What the task asks: In the records that follow, find each line with "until" and pull it out.

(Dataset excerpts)
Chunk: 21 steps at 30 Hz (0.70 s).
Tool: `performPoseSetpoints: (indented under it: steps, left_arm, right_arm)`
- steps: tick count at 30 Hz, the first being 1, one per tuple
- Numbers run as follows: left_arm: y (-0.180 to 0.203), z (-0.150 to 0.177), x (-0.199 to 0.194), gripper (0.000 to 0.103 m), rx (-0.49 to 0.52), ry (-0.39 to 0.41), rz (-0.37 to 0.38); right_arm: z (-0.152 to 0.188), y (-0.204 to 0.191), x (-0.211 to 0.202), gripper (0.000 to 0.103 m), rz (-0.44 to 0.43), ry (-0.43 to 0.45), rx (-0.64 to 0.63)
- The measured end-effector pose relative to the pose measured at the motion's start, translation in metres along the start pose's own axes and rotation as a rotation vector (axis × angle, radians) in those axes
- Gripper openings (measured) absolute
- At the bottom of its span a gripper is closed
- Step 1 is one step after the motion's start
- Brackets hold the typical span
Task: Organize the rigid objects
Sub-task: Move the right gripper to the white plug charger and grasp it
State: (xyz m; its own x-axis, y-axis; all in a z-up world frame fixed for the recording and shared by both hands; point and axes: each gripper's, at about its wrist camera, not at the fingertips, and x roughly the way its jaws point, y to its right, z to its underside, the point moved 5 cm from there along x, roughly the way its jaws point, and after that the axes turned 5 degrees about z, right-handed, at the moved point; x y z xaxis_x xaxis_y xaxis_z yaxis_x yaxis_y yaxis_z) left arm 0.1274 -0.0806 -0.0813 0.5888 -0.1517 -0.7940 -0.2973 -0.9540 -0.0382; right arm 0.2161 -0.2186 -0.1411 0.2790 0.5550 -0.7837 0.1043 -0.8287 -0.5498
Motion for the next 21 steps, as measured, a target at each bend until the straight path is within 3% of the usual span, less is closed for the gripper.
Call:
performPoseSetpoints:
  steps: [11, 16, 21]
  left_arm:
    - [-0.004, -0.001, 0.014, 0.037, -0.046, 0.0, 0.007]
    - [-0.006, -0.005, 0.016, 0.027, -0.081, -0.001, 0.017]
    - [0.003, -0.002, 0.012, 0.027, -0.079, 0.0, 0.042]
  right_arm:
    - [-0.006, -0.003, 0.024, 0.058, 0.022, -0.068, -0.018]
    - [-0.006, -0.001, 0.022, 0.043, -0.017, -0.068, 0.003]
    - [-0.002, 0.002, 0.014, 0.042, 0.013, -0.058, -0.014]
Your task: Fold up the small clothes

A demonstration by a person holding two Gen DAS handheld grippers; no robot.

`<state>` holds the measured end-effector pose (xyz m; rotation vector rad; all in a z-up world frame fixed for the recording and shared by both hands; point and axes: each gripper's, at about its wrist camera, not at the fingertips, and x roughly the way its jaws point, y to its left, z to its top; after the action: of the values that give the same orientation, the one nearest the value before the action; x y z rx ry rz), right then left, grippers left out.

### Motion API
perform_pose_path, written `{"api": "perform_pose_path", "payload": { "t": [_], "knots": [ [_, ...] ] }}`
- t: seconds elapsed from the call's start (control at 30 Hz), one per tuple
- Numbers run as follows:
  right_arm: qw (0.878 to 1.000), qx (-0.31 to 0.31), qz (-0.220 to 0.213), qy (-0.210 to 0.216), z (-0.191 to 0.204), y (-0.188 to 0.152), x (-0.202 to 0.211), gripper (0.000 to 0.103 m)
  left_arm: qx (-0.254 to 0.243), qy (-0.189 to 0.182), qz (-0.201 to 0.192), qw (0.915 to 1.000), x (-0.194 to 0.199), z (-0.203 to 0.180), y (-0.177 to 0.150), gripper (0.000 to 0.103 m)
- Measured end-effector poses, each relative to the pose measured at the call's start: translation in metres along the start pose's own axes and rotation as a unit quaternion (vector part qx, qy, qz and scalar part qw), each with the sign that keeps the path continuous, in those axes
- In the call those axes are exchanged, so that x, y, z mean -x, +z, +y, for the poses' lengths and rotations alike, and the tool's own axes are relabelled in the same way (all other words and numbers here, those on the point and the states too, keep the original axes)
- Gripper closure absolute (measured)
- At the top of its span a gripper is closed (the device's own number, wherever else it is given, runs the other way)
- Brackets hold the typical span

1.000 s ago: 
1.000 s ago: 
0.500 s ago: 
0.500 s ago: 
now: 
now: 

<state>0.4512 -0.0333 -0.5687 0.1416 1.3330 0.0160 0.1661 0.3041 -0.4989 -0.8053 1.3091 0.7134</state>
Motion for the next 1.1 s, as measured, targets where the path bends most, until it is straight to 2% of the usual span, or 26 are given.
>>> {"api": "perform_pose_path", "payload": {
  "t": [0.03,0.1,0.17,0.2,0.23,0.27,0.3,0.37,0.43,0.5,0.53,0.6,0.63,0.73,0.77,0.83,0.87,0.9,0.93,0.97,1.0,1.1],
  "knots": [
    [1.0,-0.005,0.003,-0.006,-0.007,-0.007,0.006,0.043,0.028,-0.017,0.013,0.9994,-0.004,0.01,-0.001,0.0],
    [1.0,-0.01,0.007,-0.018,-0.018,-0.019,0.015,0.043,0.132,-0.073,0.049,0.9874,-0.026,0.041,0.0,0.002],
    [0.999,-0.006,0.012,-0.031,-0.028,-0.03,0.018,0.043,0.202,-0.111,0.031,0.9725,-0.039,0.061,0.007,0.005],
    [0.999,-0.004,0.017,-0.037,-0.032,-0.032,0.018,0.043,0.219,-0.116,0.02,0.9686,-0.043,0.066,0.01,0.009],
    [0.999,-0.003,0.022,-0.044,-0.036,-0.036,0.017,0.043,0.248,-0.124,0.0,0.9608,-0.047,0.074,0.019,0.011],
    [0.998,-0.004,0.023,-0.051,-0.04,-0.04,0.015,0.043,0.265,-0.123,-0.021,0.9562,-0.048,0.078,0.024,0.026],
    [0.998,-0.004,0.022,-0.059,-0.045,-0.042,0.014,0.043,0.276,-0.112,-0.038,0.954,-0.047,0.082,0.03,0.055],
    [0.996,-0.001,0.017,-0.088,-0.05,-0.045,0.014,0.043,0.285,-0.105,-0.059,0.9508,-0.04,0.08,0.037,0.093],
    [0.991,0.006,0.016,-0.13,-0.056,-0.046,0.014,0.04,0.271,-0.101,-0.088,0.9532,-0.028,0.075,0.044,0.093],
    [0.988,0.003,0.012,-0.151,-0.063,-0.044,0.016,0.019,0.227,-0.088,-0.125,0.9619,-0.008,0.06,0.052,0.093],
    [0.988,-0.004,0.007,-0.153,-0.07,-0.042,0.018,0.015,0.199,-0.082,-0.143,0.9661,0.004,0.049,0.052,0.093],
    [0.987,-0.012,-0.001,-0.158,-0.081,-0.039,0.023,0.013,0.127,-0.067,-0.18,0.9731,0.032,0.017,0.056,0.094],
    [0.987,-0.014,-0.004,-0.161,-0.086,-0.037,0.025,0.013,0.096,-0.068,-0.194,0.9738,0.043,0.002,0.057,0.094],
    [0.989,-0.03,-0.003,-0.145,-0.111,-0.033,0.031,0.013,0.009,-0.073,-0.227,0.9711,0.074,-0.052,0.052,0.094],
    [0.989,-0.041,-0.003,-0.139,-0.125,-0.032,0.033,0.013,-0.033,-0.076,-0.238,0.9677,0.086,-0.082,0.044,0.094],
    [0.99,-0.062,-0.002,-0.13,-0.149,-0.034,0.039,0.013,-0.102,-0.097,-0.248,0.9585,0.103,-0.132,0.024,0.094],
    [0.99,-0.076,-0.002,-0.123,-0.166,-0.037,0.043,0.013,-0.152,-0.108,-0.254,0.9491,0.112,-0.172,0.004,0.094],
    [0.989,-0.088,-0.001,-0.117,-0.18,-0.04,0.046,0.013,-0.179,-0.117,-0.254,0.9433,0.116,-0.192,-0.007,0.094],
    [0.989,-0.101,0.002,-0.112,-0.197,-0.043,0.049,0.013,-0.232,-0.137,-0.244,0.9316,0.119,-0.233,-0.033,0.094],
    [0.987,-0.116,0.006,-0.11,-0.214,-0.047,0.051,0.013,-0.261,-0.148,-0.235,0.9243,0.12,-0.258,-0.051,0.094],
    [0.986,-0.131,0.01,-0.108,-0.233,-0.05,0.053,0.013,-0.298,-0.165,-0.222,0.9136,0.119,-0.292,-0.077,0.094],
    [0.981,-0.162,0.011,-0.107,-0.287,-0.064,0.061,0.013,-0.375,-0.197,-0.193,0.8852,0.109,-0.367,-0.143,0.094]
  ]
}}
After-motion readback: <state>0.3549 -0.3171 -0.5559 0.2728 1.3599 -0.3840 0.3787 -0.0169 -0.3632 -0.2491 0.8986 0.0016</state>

Exercise response:
Motion for the next 21 steps, as measured, a target at each bend until the straight path is within 3% of the usual span, less is closed for the gripper.
Motion for the next 1.1 s, as measured, targets where the path bends most, until it is straight to 2% of the usual span, or 26 are given.

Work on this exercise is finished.